Dopo la morte dell'autore, avvenuta durante la scorsa primavera, mi è venuta voglia di riprendere in mano questo storico libro, notevolmente impegnativo, che tratta di
come l’impostazione filosofica di base di ognuno di noi possa influenzare il nostro rapporto con
la realtà effettuale. Visto che si tratta di un libro di viaggio, quale momento migliore di un periodo di vacanza per ripercorrerne la lettura?
Il protagonista, infatti, è in viaggio on the road attraverso il cuore degli
Stati Uniti in motocicletta insieme al figlio bambino e a una coppia di amici.

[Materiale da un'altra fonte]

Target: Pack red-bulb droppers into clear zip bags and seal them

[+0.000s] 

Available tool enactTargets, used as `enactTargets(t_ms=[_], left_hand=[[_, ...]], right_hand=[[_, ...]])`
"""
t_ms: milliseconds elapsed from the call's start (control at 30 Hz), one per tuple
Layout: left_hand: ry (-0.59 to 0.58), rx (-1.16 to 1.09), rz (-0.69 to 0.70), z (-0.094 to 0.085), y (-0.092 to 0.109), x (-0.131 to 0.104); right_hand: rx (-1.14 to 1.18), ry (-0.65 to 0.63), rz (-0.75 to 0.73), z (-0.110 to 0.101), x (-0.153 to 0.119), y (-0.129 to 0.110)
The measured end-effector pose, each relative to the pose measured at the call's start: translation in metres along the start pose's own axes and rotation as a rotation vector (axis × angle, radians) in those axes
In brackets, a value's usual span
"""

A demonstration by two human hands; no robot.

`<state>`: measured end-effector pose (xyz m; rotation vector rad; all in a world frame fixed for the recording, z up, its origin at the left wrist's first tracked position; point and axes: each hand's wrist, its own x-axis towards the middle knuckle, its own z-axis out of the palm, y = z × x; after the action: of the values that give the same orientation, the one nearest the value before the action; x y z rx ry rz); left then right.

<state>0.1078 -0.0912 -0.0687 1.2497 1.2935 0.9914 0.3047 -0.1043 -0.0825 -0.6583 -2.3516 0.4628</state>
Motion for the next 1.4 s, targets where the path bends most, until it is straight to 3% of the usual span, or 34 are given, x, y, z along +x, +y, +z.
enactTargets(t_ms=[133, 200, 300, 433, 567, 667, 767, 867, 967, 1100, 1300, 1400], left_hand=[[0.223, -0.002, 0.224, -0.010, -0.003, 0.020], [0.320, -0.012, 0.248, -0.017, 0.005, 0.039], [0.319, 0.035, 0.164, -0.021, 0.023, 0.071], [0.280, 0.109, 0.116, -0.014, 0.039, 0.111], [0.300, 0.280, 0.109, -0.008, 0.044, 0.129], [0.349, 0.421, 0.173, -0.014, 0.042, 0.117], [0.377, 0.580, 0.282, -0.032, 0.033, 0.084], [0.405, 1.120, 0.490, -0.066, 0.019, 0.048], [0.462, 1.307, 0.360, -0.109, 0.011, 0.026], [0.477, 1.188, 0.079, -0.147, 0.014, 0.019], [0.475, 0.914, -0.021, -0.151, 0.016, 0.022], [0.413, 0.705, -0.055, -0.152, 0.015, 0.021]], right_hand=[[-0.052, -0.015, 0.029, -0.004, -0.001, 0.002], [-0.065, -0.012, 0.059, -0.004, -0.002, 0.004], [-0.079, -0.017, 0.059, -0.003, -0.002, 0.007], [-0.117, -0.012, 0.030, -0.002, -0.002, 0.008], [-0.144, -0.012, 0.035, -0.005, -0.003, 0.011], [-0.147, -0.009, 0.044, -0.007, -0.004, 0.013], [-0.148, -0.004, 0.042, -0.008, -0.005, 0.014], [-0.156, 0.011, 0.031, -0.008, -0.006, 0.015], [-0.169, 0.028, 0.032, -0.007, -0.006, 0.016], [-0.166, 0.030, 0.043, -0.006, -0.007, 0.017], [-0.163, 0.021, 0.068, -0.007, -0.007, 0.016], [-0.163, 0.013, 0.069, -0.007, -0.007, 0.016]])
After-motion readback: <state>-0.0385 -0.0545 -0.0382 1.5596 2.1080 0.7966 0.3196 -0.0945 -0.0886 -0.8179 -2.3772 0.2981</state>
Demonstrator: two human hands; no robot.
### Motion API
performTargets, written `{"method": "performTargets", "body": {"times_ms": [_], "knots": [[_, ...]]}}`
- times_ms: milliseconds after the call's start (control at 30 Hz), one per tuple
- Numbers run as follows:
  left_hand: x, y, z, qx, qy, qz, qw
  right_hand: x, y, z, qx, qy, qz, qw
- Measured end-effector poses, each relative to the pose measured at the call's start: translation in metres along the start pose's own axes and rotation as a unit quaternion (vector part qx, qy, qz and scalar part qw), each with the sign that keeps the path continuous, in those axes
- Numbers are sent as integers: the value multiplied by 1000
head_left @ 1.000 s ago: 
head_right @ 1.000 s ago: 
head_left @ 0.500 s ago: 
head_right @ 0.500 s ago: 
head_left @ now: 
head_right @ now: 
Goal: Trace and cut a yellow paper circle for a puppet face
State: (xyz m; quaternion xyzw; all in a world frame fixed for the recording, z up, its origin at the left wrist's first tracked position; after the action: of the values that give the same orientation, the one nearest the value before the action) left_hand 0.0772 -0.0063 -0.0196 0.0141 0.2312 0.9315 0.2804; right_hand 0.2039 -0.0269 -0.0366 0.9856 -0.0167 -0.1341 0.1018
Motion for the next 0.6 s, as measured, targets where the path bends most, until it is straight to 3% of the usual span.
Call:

Il viaggio ha una valenza triplice: serve a rinsaldare il rapporto tra padre e
figlio; rappresenta un’occasione per mettere alla prova l’approccio zen alla
realtà moderna – incarnata dalla motocicletta e dalla tecnologia che governa le
sue parti meccaniche – che il protagonista ha maturato; consente al
protagonista stesso di ripercorrere il suo passato, inseguendo il se stesso di
un tempo come se si trattasse di un'altra persona, o meglio di un fantasma. La
netta separazione fra oggi e ieri è determinata dall’esperienza sconvolgente
della malattia mentale a cui ha condotto Fedro (così il protagonista chiama il
se stesso di un tempo, con riferimento a Platone) il tentativo di sottrarsi
alle logiche della fredda razionalità che fin dai tempi dei greci ha dominato
la vita dell’uomo occidentale, per cercare di scoprire se esiste una via
alternativa per intraprendere la “ricerca della Qualità”.
Grazie a queste tre componenti il
rumore di fondo del viaggio diventa una lunga, minuziosa, originale, analitica
esplorazione dei recessi della coscienza collettiva dell’uomo occidentale: nel
suo monologo il protagonista lo chiama un “Chautauqua”.
Robert M.Pirsig
O
Ma cos’è la “Qualità” di cui tanto
diffusamente parla Fedro nel suo difficile corpo a corpo con i classici della
filosofia? Io direi che è la possibilità di “sentire” il pensiero senza subirlo
come un implacabile processo deterministico, ovvero la capacità di sintonizzare
il pensiero con il proprio rapporto con le cose, in maniera tale da vivere di
pienezza emotiva e di consapevolezza logica, e non di un rigorismo
psico-razionale apatico o destabilizzante.
Lo Zen è la soluzione al
Komehinismo della razionalità? È sicuramente una possibile soluzione, anche se
l’equilibrio psicologico necessario a percorrere questa via non è facile da
mantenere, e anzi la sua accanita ricerca rischia a tratti di compromettere il
rapporto del protagonista col figlio, colui che più ha subito il trauma
determinato dalla caduta nella follia del padre.
La lettura è sicuramente
interessante, ma non certo fluidissima; l’argomentazione esplicata nel
serratissimo monologo del protagonista narratore si suddivide in tanti rivoli e
a tratti si impaluda, tanto che le pause descrittivo-narrative paiono spesso
troppo brevi anche solo per riprendere fiato.
L'enorme successo avuto dal libro negli anni settanta appare oggi piuttosto sorprendente. Forse erano semplicemente altri tempi dal punto di vista letterario.